▶ [What you are asked to do]: Please transcribe the listing that follows exactly; images are to be excluded.
---------------
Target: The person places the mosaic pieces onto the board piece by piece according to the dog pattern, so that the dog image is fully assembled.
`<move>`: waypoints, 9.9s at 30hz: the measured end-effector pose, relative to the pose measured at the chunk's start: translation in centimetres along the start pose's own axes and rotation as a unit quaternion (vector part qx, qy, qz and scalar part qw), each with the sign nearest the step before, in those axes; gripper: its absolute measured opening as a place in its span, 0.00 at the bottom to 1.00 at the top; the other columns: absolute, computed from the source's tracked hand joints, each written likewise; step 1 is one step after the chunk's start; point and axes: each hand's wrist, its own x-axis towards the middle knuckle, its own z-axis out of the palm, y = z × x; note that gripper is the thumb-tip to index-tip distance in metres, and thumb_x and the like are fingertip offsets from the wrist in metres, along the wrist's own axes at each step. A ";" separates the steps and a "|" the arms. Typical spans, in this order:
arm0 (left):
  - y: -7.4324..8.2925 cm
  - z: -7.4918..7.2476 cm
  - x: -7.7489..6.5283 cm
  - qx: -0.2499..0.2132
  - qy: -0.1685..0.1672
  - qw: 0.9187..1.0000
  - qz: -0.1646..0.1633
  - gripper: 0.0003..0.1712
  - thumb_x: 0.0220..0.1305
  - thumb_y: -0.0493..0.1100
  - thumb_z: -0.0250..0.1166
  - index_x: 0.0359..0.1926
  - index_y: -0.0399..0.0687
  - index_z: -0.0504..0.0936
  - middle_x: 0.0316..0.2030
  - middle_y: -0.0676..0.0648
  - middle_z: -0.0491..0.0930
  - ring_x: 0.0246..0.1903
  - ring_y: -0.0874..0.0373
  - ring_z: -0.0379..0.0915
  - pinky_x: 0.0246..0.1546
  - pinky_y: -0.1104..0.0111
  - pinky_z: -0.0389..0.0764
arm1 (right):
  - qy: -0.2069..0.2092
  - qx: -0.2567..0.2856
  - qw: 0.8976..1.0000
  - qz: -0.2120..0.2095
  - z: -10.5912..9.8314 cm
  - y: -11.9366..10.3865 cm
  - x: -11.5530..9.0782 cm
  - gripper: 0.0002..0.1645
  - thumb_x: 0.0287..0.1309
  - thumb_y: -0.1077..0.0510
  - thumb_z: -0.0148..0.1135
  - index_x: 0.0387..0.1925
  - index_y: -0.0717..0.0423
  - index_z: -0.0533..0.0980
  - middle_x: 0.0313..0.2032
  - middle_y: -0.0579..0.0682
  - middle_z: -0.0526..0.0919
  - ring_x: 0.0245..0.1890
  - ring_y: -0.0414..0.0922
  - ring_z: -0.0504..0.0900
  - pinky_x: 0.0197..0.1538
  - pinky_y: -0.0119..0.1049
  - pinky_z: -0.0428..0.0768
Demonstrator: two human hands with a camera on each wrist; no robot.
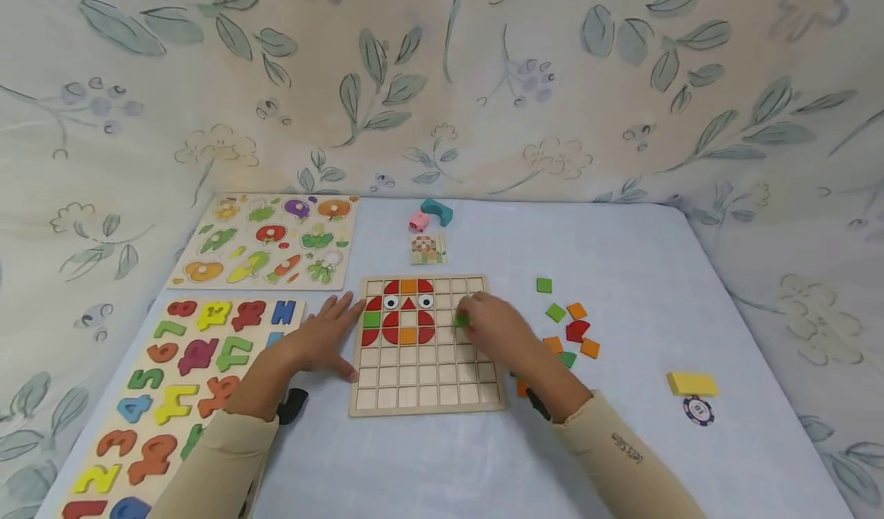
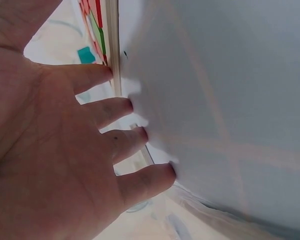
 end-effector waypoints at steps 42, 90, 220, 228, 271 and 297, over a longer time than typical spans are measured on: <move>-0.1 0.0 -0.3 -0.005 0.001 1.000 0.015 0.67 0.31 0.55 0.77 0.70 0.54 0.46 0.70 0.44 0.38 0.68 0.42 0.27 0.62 0.40 0.41 | -0.042 -0.079 0.989 0.121 -3.0 9.5 1.5 0.20 0.57 0.67 0.51 0.52 0.67 0.70 0.47 0.65 0.76 0.41 0.55 0.77 0.45 0.50 0.77; -0.1 -0.2 -0.2 0.000 -0.008 1.000 0.018 0.69 0.31 0.56 0.77 0.70 0.53 0.44 0.70 0.43 0.37 0.68 0.42 0.26 0.61 0.40 0.42 | -0.061 -0.019 0.963 -0.262 3.4 -5.2 -2.8 0.14 0.54 0.57 0.63 0.44 0.52 0.80 0.46 0.46 0.79 0.49 0.41 0.75 0.51 0.29 0.75; 0.7 -0.3 -0.2 0.006 0.000 1.000 0.011 0.66 0.31 0.53 0.77 0.70 0.53 0.47 0.70 0.42 0.39 0.68 0.40 0.29 0.59 0.38 0.46 | -0.050 -0.012 0.974 0.220 -2.6 14.3 -3.1 0.18 0.54 0.61 0.58 0.47 0.65 0.72 0.42 0.63 0.74 0.33 0.52 0.73 0.38 0.46 0.78; 0.7 -0.2 -0.2 0.005 -0.005 1.000 -0.002 0.67 0.31 0.53 0.77 0.70 0.55 0.46 0.71 0.44 0.38 0.68 0.42 0.27 0.60 0.39 0.45 | 0.033 0.025 0.996 0.084 -2.7 8.6 -2.8 0.16 0.49 0.62 0.64 0.43 0.61 0.75 0.40 0.56 0.78 0.39 0.50 0.76 0.42 0.45 0.78; 0.5 -0.7 0.0 0.011 -0.009 1.000 0.014 0.68 0.31 0.54 0.77 0.70 0.50 0.45 0.70 0.40 0.37 0.67 0.38 0.27 0.59 0.37 0.45 | -0.116 -0.073 0.991 0.008 -0.9 4.4 -9.0 0.13 0.42 0.57 0.71 0.34 0.53 0.80 0.28 0.42 0.75 0.28 0.38 0.72 0.32 0.29 0.76; 0.6 -0.2 0.1 0.008 -0.004 1.000 0.004 0.68 0.30 0.54 0.77 0.70 0.53 0.46 0.70 0.43 0.38 0.68 0.41 0.27 0.60 0.38 0.45 | -0.031 0.002 0.998 -0.054 0.5 -0.2 -4.0 0.14 0.46 0.54 0.69 0.39 0.49 0.80 0.35 0.42 0.79 0.34 0.37 0.75 0.38 0.28 0.78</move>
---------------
▶ [Exercise output]:
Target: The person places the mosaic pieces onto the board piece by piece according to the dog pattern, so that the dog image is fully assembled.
`<move>`: waypoints, 9.9s at 30hz: the measured end-effector pose, relative to the pose measured at the chunk's start: translation in centimetres along the start pose's own axes and rotation as a unit quaternion (vector part qx, qy, qz and scalar part qw), each with the sign nearest the step before, in those axes; gripper: its absolute measured opening as a place in its span, 0.00 at the bottom to 1.00 at the top; the other columns: absolute, computed from the source's tracked hand joints, each written likewise; step 1 is one step after the chunk's start; point and axes: each hand's wrist, its own x-axis towards the middle knuckle, its own z-axis out of the palm, y = z × x; note that gripper is the thumb-tip to index-tip distance in metres, and thumb_x and the like are fingertip offsets from the wrist in metres, along the wrist's own axes at each step. A ";" separates the steps and a "|" the arms. Typical spans, in this order:
arm0 (left):
  - y: -7.4324..8.2925 cm
  - z: -7.4918..7.2476 cm
  - x: -7.7489..6.5283 cm
  - qx: -0.2499..0.2132
  - qy: -0.1685..0.1672
  - qw: 0.9187..1.0000
  - qz: -0.1646..0.1633
  - gripper: 0.0003..0.1712
  - thumb_x: 0.0220..0.1305
  - thumb_y: -0.0493..0.1100
  - thumb_z: -0.0250..0.1166
  - index_x: 0.0359..0.1926
  - index_y: -0.0399..0.0687
  - index_z: -0.0504..0.0936
  - middle_x: 0.0316..0.2030
  - middle_y: -0.0676..0.0648
  - middle_z: -0.0491..0.0930
  - ring_x: 0.0246..0.1903
  - ring_y: -0.0874..0.0373
  - ring_z: -0.0379..0.0915
  - pinky_x: 0.0246..0.1546
  - pinky_y: -0.1104..0.0111
  - pinky_z: -0.0389..0.0764
arm1 (right):
  - qy: -0.2069..0.2092
  - qx: -0.2567..0.2856
  - qw: 0.8976..1.0000
  - qz: -0.2120..0.2095
  - z: -10.5912..9.8314 cm
  - y: -11.9366..10.3865 cm
  - x: -11.5530..9.0782 cm
  - gripper: 0.0002..0.1645
  - thumb_x: 0.0287..0.1309
  - thumb_y: -0.1077..0.0510
  - thumb_z: -0.0148..0.1135
  - index_x: 0.0387..0.1925
  - index_y: -0.0717..0.0423
  - index_z: -0.0533..0.0980
  - middle_x: 0.0313..0.2032
  - middle_y: -0.0579..0.0682
  - middle_z: -0.0526..0.0919
  - ring_x: 0.0245..0.1890
  - ring_y: -0.0414..0.0922
  - ring_z: -0.0504..0.0900
  - pinky_x: 0.0197..0.1538
  - pinky_y: -0.0119..0.1049
  - pinky_z: -0.0428..0.0768
Demonstrator: two human hands with a camera on each wrist; no robot.
 end-effector waypoints at steps 42, 90, 220, 228, 271 and 297, over a longer time than typical spans are measured on: <move>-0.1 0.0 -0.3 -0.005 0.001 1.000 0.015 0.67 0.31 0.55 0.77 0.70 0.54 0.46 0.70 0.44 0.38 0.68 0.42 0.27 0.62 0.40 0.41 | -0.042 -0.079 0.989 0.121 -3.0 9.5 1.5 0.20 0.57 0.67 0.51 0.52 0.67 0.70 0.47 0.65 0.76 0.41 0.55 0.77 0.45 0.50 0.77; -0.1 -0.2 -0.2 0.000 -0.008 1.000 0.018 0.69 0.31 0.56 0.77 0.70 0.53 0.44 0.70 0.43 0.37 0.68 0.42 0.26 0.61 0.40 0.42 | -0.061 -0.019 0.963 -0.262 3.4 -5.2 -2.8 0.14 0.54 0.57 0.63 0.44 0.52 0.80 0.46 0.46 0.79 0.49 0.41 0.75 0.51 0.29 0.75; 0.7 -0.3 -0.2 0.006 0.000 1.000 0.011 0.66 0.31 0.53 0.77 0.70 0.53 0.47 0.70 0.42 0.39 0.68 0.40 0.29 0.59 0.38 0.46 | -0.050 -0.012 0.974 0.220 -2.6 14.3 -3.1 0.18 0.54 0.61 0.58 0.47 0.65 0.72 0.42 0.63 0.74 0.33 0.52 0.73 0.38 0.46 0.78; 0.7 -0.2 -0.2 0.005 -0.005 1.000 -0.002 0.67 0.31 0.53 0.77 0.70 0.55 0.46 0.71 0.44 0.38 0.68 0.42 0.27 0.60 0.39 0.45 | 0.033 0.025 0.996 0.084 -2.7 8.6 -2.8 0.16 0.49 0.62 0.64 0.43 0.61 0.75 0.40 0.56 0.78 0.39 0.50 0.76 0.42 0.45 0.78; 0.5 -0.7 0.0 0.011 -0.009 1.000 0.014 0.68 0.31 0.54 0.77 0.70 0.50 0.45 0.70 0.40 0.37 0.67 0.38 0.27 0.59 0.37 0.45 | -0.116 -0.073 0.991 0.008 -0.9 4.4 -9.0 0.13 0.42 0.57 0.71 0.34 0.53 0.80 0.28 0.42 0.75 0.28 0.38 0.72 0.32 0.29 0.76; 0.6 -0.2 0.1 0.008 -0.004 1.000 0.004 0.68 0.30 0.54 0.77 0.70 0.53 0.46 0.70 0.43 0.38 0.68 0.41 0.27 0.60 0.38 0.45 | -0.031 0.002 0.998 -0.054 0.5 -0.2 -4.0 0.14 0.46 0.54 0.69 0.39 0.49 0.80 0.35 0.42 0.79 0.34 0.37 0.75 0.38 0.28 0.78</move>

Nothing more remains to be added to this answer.